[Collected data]
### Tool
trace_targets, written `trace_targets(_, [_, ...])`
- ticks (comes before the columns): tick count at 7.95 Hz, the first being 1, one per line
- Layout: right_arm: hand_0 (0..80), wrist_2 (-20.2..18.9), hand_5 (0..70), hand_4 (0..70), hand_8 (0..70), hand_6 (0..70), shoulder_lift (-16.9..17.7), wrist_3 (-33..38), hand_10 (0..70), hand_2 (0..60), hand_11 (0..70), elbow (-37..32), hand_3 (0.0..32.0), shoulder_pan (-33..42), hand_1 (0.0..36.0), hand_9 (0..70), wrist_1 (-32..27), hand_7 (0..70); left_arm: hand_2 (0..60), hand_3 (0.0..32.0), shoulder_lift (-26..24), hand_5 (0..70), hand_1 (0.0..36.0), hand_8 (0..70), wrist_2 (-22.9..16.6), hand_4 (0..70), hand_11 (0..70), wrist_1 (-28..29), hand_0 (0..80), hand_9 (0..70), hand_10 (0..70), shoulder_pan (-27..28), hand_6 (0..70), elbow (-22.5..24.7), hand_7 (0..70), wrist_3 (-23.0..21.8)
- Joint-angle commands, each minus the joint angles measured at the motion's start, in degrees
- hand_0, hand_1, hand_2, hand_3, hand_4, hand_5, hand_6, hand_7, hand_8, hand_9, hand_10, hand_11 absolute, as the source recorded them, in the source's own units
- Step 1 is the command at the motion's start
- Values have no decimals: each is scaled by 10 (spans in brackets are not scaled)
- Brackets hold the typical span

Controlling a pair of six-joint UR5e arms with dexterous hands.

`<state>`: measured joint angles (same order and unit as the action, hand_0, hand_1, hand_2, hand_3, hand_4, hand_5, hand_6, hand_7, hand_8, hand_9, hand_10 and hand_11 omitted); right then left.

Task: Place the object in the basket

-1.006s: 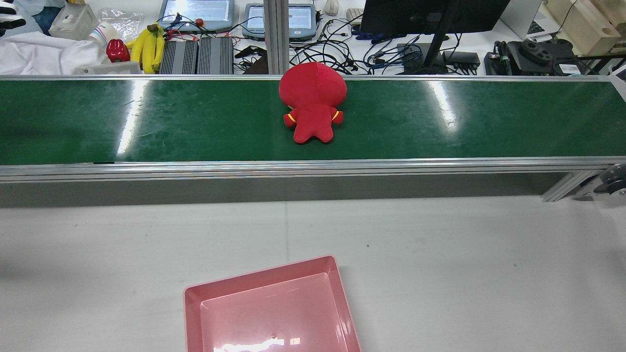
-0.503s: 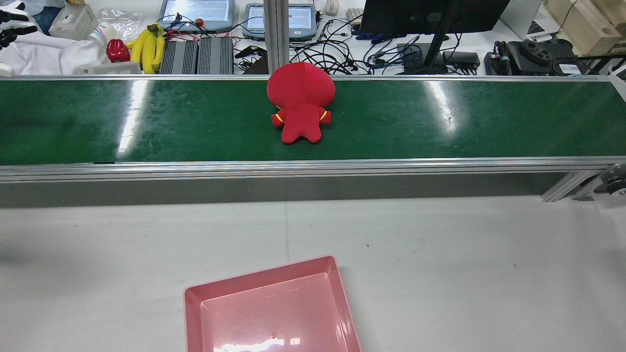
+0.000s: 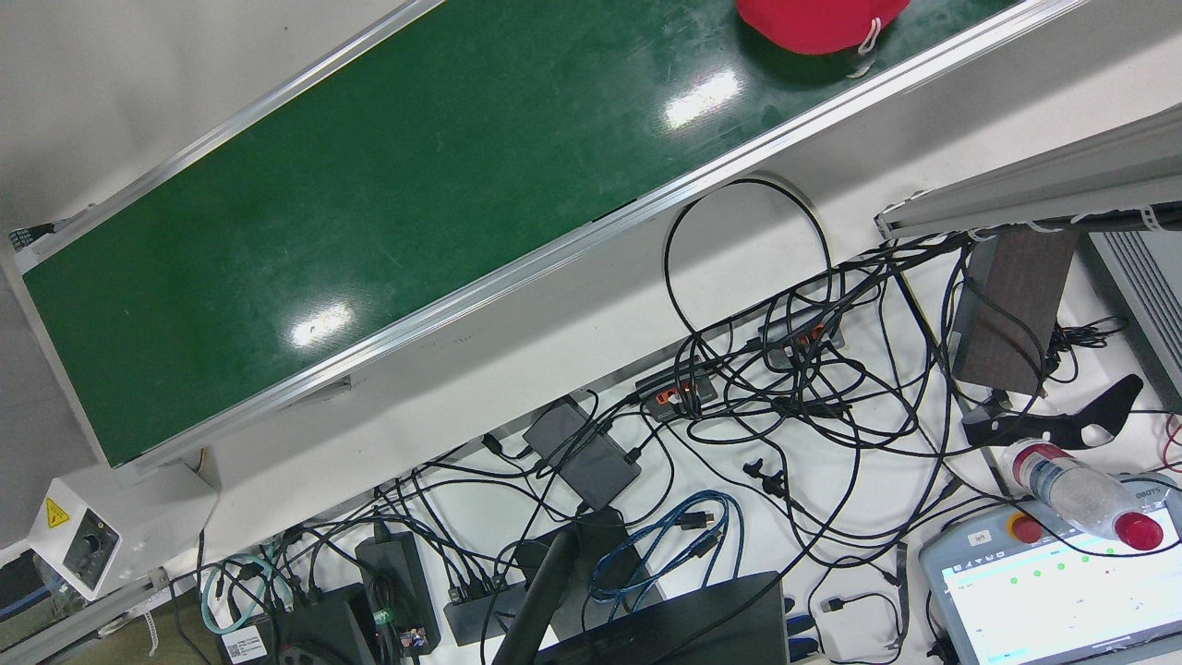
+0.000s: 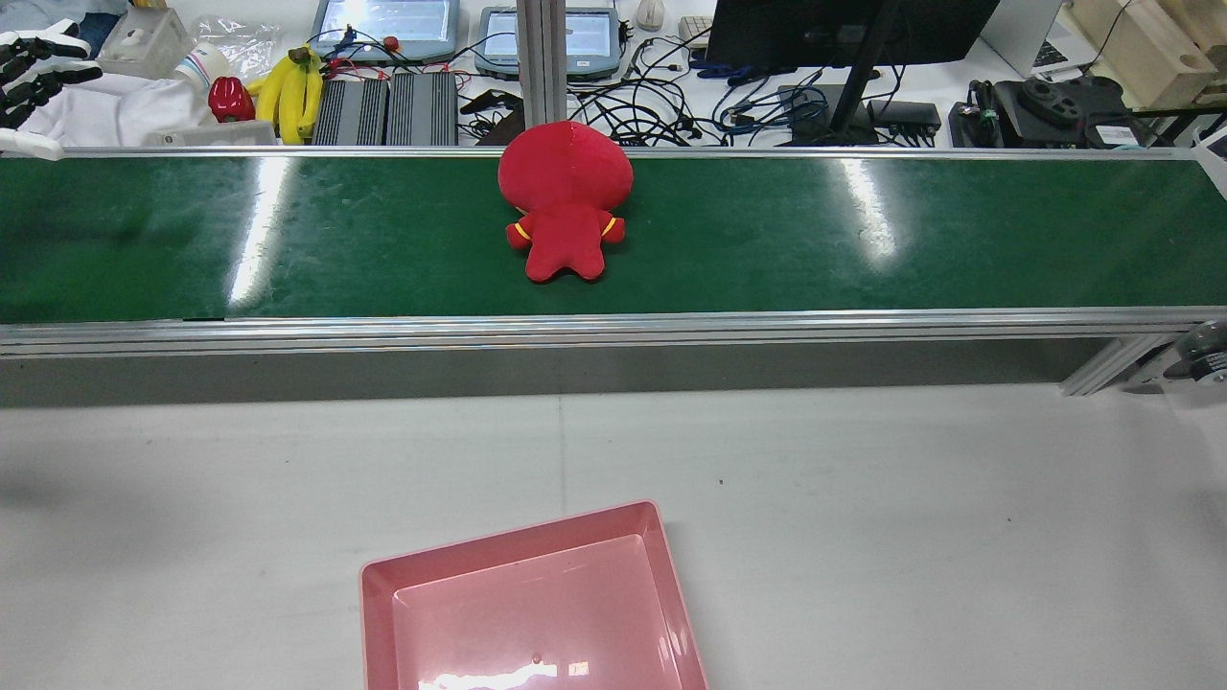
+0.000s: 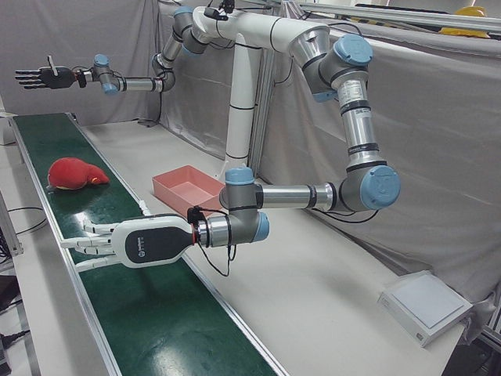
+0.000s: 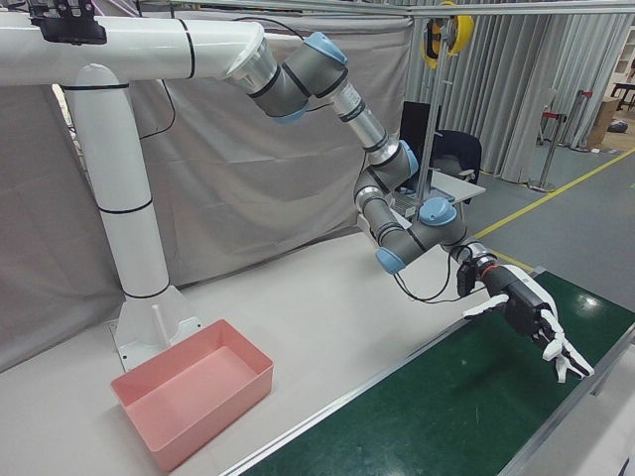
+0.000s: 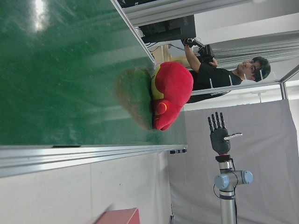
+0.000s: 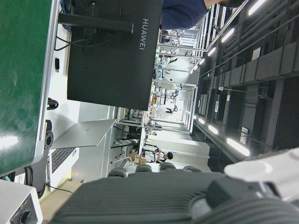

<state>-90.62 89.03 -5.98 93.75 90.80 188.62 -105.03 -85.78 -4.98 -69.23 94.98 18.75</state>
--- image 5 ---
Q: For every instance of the dexterous robot hand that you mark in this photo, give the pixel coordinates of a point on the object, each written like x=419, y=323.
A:
x=55, y=78
x=152, y=243

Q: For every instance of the black camera on stand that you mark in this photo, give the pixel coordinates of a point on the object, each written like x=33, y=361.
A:
x=217, y=12

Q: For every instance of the white flat box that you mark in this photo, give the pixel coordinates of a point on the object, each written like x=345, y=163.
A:
x=424, y=309

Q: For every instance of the UR5e robot arm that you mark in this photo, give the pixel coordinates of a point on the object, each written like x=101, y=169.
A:
x=289, y=196
x=137, y=84

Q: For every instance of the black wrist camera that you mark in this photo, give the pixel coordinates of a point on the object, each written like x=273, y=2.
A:
x=192, y=214
x=81, y=78

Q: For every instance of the green conveyor belt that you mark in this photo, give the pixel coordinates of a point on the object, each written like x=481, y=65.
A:
x=156, y=313

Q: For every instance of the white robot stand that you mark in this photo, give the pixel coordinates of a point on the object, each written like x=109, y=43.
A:
x=242, y=98

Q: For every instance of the grey cloth curtain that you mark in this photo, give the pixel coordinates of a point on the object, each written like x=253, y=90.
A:
x=430, y=137

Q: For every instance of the red plush doll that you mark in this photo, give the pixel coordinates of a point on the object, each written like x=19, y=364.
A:
x=72, y=176

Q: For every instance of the yellow hard hat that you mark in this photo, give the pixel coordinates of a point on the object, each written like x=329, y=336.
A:
x=466, y=32
x=471, y=11

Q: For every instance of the pink plastic basket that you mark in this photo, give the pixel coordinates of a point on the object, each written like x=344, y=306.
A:
x=188, y=192

• Required work: Look above for the line holding "<state>-90.62 89.03 -5.98" and the line holding "Q: For every instance of the UR5e", then output exactly those two lines and every line between them, nothing more.

• Answer for this exercise:
<state>-90.62 89.03 -5.98 93.75 90.80 188.62 -105.03 -85.78 -4.98 -69.23 94.98 18.75</state>
--- image 5 ---
Q: For every instance of the dexterous robot hand that you mark in this photo, give the pixel coordinates of a point on the object, each written like x=419, y=323.
A:
x=55, y=78
x=152, y=243

Q: For every instance of the black camera on stand that you mark in this photo, give the pixel coordinates of a point on the object, each written like x=33, y=361.
A:
x=217, y=12

Q: For every instance of the white flat box that you mark in this photo, give the pixel coordinates of a point on the object, each written like x=345, y=163.
A:
x=424, y=309

Q: For every instance of the UR5e robot arm that you mark in this photo, give the pixel coordinates of a point on the object, each written like x=101, y=169.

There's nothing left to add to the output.